Today’s bunch of bullshit comes courtesy of London-based
writer Sunny Singh, who has promulgated a checklist for writers to use to
determine if they should be writing something.
Let’s take a look at this nonsense a piece at a time, shall we?
1. Why do you want
to write this? What is your motivation?
Okay, not horrible. Hopefully all
writers are trying to determine their motivation and why the story needs to be
told. She gets a pass on this one.
2. What is your
personal emotional, psychological, ethical investment in writing it?
Maybe this goes back to question #1 regarding motivation, but then why ask
it? Seems a bit redundant. However, it’s the “ethical” investment that
started me worrying her real motivation.
3. Can someone else
tell this story better? Is it someone
else’s story to tell?
This is where she starts to go off the rails.
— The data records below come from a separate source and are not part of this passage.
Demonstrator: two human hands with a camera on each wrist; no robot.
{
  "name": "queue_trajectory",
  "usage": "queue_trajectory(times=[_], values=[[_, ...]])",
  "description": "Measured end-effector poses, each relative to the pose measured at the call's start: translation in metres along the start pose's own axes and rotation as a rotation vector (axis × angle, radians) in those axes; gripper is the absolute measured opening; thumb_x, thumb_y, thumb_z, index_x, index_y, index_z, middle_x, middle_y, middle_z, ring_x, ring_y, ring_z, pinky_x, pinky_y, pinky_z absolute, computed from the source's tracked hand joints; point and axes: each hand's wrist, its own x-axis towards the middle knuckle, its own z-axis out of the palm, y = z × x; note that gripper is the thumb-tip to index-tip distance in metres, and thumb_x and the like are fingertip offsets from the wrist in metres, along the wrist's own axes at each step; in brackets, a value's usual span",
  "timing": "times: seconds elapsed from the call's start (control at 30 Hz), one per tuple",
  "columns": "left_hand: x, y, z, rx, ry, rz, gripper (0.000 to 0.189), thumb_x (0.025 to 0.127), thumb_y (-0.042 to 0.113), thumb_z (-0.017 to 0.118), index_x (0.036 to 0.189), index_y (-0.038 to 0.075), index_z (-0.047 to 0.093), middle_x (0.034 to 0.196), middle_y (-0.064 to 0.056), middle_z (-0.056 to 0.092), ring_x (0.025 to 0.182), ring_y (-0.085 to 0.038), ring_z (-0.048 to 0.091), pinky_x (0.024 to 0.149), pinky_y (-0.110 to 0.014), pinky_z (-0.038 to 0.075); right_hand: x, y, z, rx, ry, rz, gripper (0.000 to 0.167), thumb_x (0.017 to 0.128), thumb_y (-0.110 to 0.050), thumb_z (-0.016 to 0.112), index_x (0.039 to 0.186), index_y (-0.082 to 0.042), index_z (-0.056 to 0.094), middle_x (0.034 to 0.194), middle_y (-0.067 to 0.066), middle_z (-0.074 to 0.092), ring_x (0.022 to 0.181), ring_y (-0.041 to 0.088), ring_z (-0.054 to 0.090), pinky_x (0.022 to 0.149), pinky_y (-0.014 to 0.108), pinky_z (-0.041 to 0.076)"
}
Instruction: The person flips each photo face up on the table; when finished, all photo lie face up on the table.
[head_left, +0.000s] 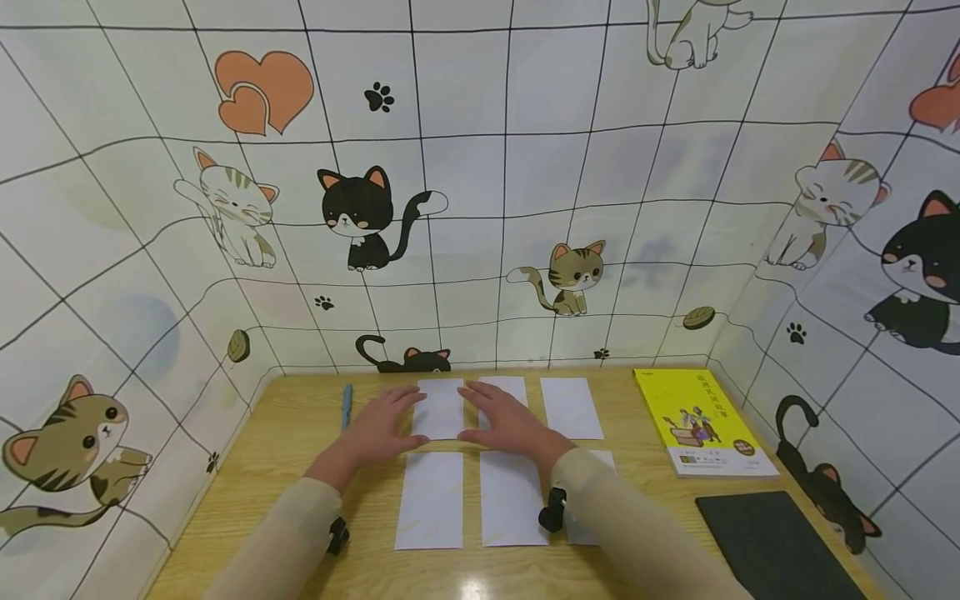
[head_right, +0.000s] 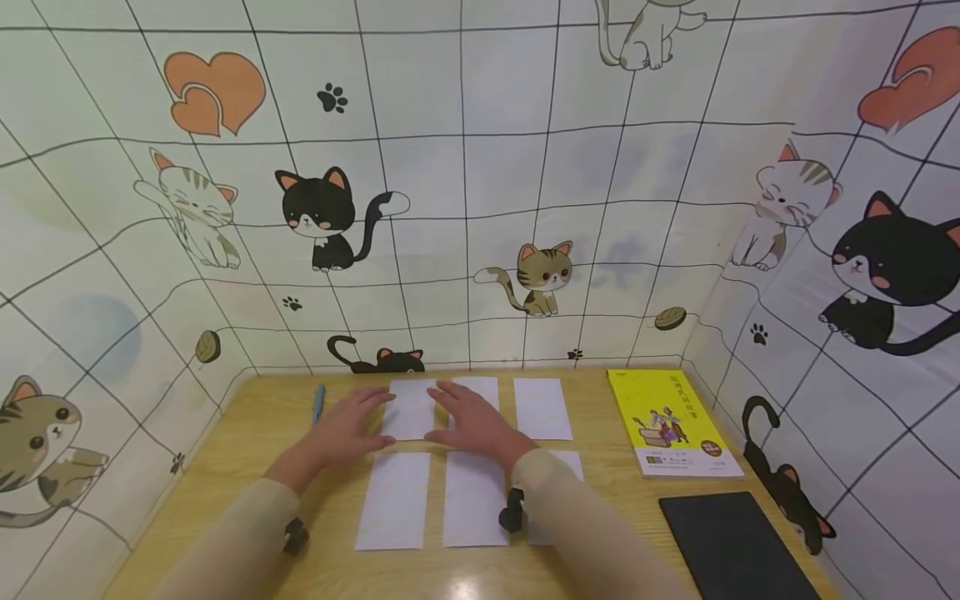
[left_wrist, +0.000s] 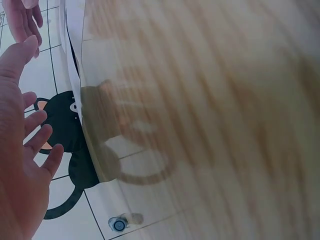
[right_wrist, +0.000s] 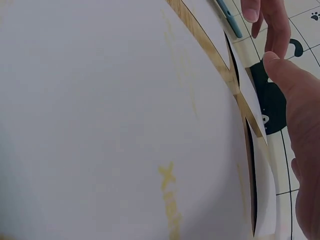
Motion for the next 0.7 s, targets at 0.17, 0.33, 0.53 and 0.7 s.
queue_trajectory(times=[0.17,0.33,0.53,0.7], values=[[0.004,0.0,0.003,0.015,-0.026,-0.002,0.077,0.098,0.049,0.084,0.159,0.01,0.058,0.167,-0.014,0.05,0.155,-0.041,0.045,0.122,-0.067,0.039,0.01,-0.005,0.01,-0.019,-0.022,0.01,0.084,0.103,-0.061,0.073,0.171,-0.021,0.044,0.178,0.006,0.036,0.163,0.032,0.036,0.129,0.053,0.034],[0.007,0.001,0.005,0.042,-0.061,-0.018,0.078,0.097,0.052,0.083,0.159,0.012,0.058,0.167,-0.012,0.051,0.155,-0.038,0.046,0.123,-0.062,0.04,0.018,-0.011,0.015,-0.028,-0.065,0.017,0.082,0.103,-0.058,0.074,0.17,-0.021,0.046,0.178,0.005,0.037,0.163,0.03,0.036,0.13,0.051,0.034],[0.015,0.001,0.006,0.065,-0.103,-0.024,0.081,0.096,0.055,0.084,0.16,0.013,0.058,0.167,-0.011,0.052,0.154,-0.039,0.046,0.124,-0.06,0.039,0.024,-0.011,0.021,-0.036,-0.102,0.013,0.078,0.104,-0.059,0.072,0.168,-0.021,0.05,0.177,0.003,0.038,0.163,0.028,0.036,0.131,0.049,0.032],[0.021,-0.003,0.01,0.078,-0.135,-0.038,0.083,0.093,0.059,0.085,0.159,0.016,0.059,0.167,-0.009,0.052,0.155,-0.039,0.045,0.124,-0.06,0.039,0.029,-0.012,0.026,-0.086,-0.109,-0.001,0.076,0.104,-0.059,0.072,0.165,-0.018,0.054,0.176,0.005,0.039,0.161,0.028,0.038,0.13,0.047,0.033]])
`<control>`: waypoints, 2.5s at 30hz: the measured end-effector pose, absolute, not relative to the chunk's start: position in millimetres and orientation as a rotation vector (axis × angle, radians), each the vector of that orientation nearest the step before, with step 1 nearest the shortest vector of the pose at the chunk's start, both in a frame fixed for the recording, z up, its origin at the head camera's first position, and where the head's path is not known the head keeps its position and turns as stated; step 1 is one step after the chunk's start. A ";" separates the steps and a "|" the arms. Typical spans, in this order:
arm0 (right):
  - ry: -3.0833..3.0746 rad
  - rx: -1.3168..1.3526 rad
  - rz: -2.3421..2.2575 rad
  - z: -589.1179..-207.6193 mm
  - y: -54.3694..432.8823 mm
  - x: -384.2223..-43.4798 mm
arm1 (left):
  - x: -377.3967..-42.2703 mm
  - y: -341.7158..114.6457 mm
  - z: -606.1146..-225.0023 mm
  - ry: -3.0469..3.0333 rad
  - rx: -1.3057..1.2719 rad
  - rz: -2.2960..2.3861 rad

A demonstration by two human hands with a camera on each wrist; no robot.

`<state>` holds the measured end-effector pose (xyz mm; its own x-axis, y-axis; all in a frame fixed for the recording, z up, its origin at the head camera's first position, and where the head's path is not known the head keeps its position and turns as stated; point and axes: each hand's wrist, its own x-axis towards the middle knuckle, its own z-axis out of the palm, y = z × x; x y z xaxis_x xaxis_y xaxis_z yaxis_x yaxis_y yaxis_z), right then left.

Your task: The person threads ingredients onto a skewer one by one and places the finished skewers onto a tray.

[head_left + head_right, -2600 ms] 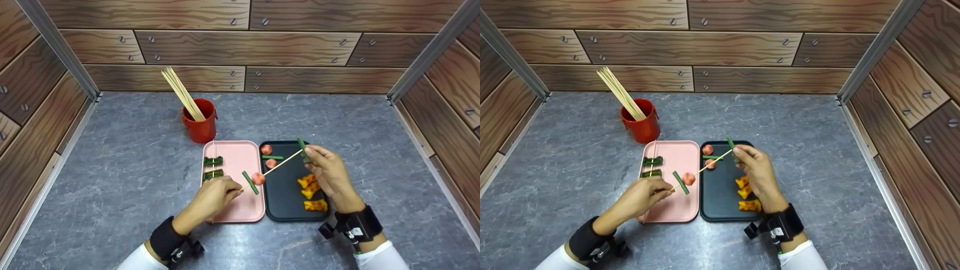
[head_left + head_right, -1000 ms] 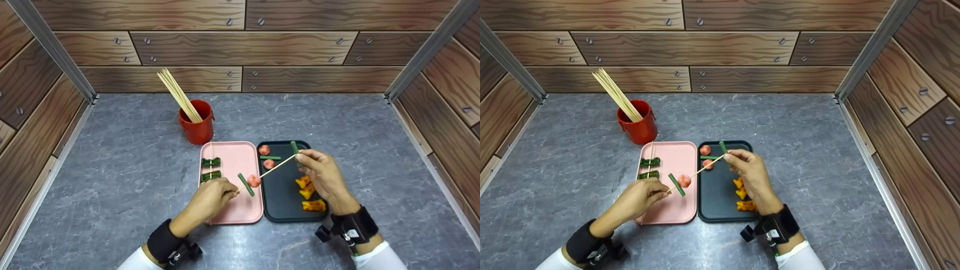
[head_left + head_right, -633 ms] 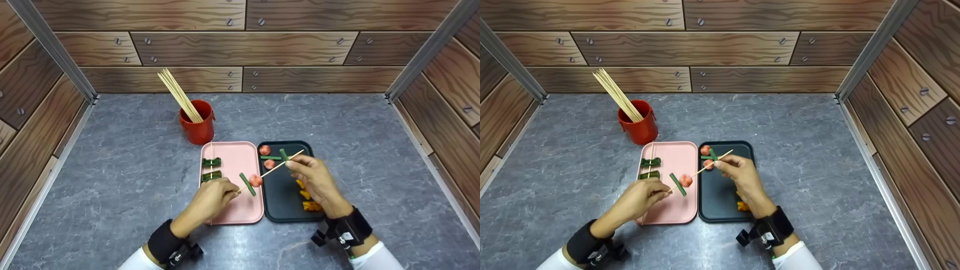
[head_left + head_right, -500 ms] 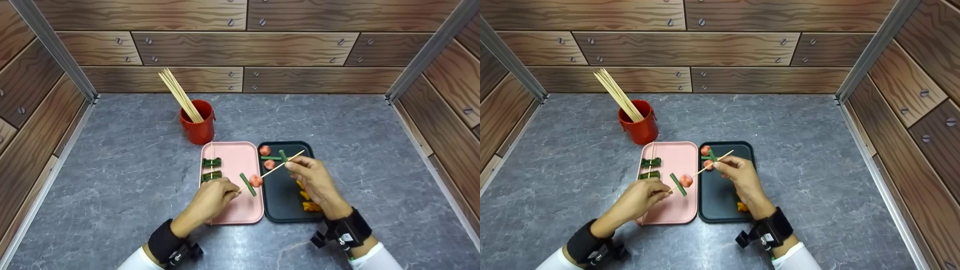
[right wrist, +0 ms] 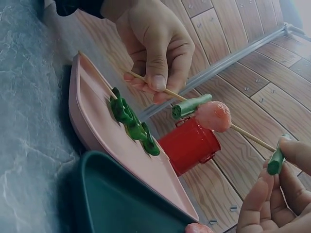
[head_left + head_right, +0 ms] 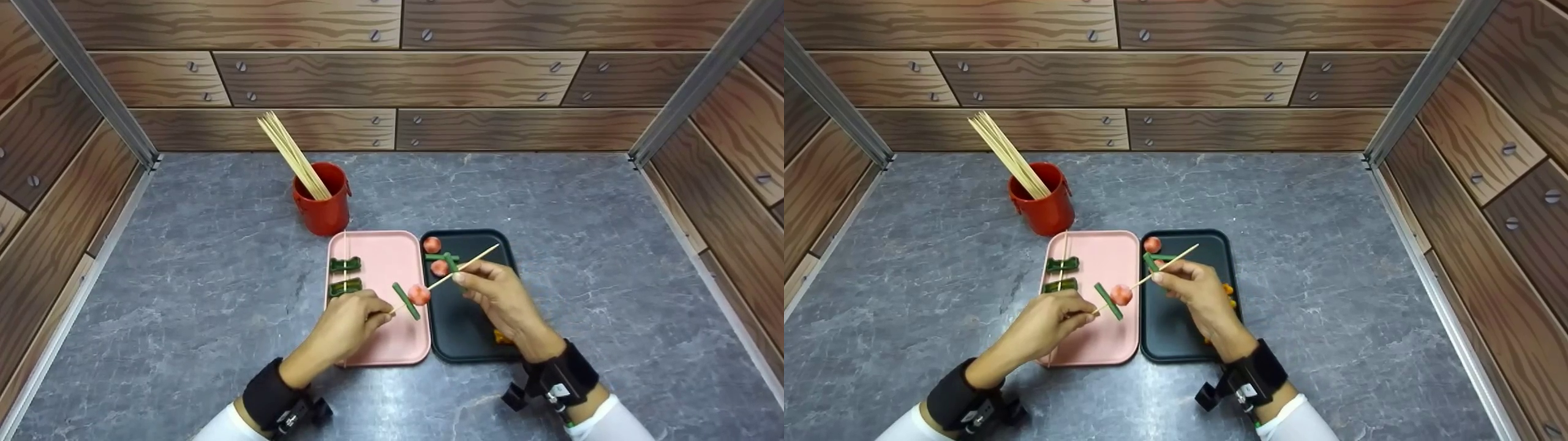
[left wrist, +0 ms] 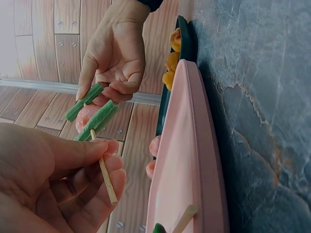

If someone cold write it better, they would have. They are at least welcome to try. But I started writing it because I felt I
could do it better than anyone else, and no one else was doing so. If I felt someone could have written it
better, I’d have contacted them and given them the idea. As to “someone else’s story,” you don’t own
an idea or story like you do a nugget of gold.
With rare ethical exceptions, the story you envision is your
story.
4. What does YOUR
telling of the story do? Does it
replicate prior violence, oppression/injustice?
Does it provide a new understanding or insight?
NEWS FLASH – oppression or injustice forms the basis of most stories since it
gives the heroes something to overcome.
Or was she talking about promulgation of a worldview that somehow
“oppresses” people. Sorry, but words are
just words; they don’t oppress anything.
As to replicating violence, a story full of people growing flowers would
be incredibly boring.
5. What is your
power balance/imbalance as a writer to the subject matter?
WTF? I’m not an overseer forcing others
to read my work. My power balance or
imbalance is I want to tell a story, and readers will judge if it’s good or
not. If anything, the reader has al the
power, for they determine my success. I
am not concerned at all about societal perceptions of power balances before I
figure out wat to write.
6. Finally should
you write/publish this at all? As with most ethical questions, the key is not
can one, but should one?
No matter what you think, I’m not writing the Satanic Bible. These are words. Nothing more.
Either read them or don’t, but stop scolding people because you don’t
feel they have the proper background or skin color to write something.
This is someone who wants only right-think to be published,
and if you don’t do it her way, she will wag her finger at you and shame you
for not being woke enough in her opinion.
She can fuck right off with that.
I will write whatever I damn well please, and the audience can figure
out if they want t buy it/read it or not.